TEM QUE PAGAR MENSALIDADE? Procon sugere negociação de mensalidade com escolas em Maceió

Com aulas suspensas, pagamento pode ser mantido ou negociado

Imagem da Internet

Em meio a situação de Pandemia, escolas e outros espaços foram temporariamente fechados. Diante disto, o Procon Maceió recomendou, em nota, que os consumidores negociem com as escolas os valores das mensalidades de seus filhos, tendo em vista o cenário atípico gerado pelo novo coronavírus. O ajuste não é obrigatório e as instituições podem manter a cobrança normalmente, caso achem cabível.

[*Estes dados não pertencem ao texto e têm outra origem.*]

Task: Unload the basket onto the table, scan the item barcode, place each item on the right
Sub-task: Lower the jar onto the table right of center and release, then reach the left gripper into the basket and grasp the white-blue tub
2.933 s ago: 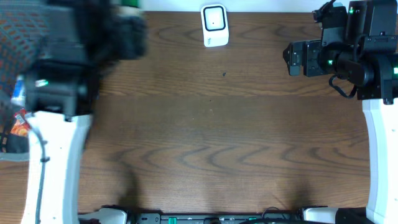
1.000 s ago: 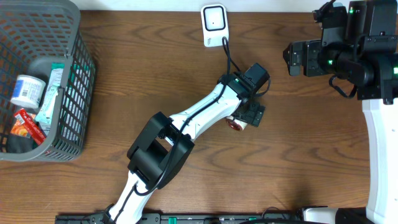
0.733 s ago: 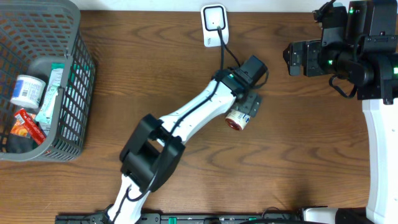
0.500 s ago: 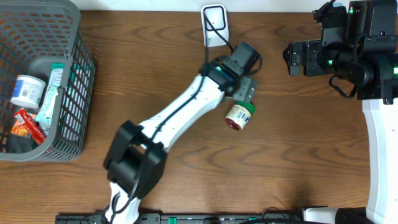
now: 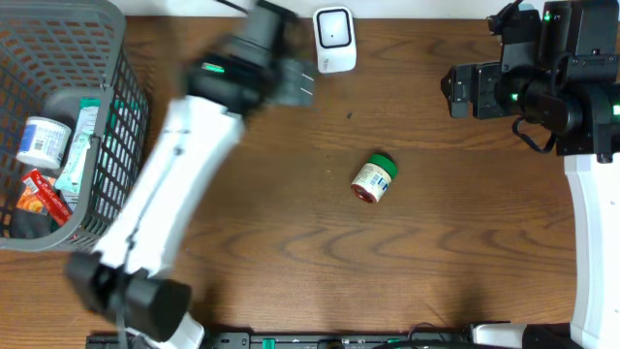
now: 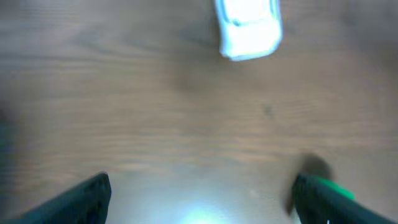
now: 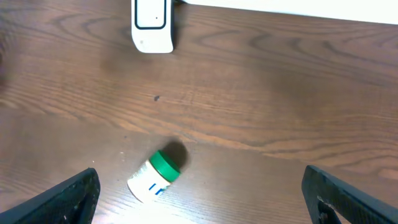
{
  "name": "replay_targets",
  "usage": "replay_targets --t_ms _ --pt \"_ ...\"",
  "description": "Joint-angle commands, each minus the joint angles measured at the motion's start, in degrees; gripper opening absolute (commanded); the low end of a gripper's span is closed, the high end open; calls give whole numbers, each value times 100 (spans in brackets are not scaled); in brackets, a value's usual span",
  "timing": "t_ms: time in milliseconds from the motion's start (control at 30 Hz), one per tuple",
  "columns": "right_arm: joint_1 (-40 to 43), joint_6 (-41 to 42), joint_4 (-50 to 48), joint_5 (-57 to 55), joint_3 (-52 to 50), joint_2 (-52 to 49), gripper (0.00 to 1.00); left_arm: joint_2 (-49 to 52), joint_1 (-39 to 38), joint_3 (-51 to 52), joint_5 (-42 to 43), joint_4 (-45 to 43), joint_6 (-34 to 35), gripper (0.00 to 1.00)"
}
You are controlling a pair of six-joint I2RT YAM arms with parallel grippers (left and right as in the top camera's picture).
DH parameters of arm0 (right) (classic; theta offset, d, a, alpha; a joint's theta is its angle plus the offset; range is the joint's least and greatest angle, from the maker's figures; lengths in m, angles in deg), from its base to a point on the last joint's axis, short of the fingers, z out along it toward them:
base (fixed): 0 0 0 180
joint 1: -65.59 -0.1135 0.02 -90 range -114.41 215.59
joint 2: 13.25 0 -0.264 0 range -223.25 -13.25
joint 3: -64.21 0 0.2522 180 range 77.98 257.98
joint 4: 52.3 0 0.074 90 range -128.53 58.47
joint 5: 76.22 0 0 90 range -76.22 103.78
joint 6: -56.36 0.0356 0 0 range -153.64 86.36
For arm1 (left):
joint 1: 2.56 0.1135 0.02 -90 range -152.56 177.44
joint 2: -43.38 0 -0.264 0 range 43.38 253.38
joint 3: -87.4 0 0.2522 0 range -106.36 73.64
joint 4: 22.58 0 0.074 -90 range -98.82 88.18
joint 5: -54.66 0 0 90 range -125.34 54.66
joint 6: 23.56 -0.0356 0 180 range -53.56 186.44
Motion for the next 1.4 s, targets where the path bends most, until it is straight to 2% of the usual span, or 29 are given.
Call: replay_targets --t_ms 0,100,300,500,933,1067,1367 --pt "-44 -68 0 4 81 -2 99 -577 1241 -962 -127 428 -109 92" --pt "-44 -68 0 7 81 -2 99 -789 2367 -1349 -127 481 -114 93" --pt "-44 -68 0 7 81 -2 99 -901 4273 -1368 -122 361 -210 95" --pt "-44 -68 0 7 81 -2 99 -457 5296 -1311 -122 385 -813 96" --pt "-44 -68 0 7 81 -2 99 1460 5556 -1305 -125 706 -2684 97" --pt "-44 -68 0 7 81 -2 99 1937 5556 -1305 -125 616 -2959 97" --pt "-44 -68 0 7 81 -2 99 2938 5582 -1305 -125 387 -3110 97"
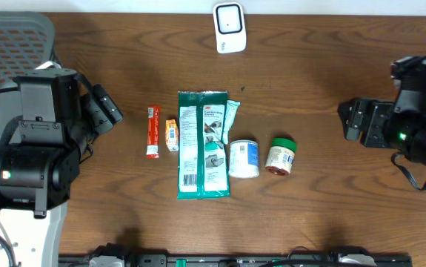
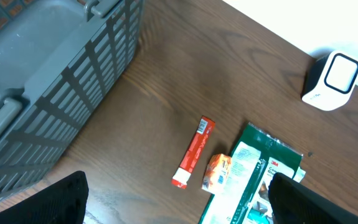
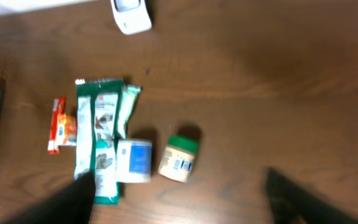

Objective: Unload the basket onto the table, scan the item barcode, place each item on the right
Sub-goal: 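Move the right gripper down onto the green-lidded Knorr jar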

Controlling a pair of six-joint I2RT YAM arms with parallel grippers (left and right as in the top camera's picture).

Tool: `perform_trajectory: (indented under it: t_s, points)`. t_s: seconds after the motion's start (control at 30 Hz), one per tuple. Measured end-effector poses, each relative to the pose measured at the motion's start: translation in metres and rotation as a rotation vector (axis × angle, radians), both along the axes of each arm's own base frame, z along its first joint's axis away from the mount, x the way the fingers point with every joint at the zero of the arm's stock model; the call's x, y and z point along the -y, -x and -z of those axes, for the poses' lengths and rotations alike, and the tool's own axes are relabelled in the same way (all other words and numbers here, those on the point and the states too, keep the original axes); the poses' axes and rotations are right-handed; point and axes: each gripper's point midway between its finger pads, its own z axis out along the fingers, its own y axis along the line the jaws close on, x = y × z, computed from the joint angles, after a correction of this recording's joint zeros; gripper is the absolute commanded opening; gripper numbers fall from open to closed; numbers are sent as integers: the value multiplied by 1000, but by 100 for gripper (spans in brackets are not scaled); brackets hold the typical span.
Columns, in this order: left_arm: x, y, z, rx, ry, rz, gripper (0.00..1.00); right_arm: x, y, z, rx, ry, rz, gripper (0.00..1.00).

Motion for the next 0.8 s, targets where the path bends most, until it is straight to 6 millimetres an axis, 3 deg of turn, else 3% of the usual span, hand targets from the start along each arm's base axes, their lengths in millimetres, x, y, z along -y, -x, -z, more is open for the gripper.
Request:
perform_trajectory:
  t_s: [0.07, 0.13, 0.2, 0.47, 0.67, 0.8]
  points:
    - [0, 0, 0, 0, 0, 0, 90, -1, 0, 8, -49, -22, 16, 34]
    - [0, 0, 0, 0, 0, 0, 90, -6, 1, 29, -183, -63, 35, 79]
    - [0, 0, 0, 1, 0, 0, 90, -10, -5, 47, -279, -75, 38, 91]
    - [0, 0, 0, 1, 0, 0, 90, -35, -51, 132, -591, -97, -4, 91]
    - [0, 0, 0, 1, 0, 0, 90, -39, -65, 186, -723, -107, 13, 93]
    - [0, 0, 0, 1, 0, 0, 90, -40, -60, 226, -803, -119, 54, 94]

A recomendação do órgão é que haja uma flexibilização no pagamento da mensalidade pela ausência de certos termos, como ensino bilíngue ou atividades extra-curriculares. Em caso de cursos de curta duração, como de idiomas ou qualificação técnica, o aluno pode pedir o cancelamento da matrícula sem acarretar no pagamento de multa.

A diretora-executiva do Procon, Lilyan Valões, explica que como existe contrato em vigor, as mensalidades precisam ser pagas normalmente. “Algumas instituições estão trabalhando de forma online. Além disso, todo o conteúdo será reposto assim que toda essa situação se normalizar”, conclui. Ela ainda ressalta que, se a situação de emergência se estender por mais do que o esperado, a posição do órgão pode mudar.

As escolas estão discutindo a flexibilização do calendário letivo. A natureza desse serviço permite a reposição de aulas em outros períodos e até mesmo o adiamento ou cancelamento de férias escolares. Por isso, de forma geral, as escolas estão cobrando normalmente as mensalidades, com muitas delas inclusive desenvolvendo atividades de ensino à distância nesse período de isolamento e fechamento dos estabelecimentos de ensino.

Por se tratar de uma situação excepcional, em que todo o país está sendo prejudicado pelas restrições de circulação, o ideal é que se busque sempre um acordo consensual e, se possível, que se aguarde o fim da quarentena para negociar a melhor alternativa. Mas é importante que o consumidor conheça os seus direitos.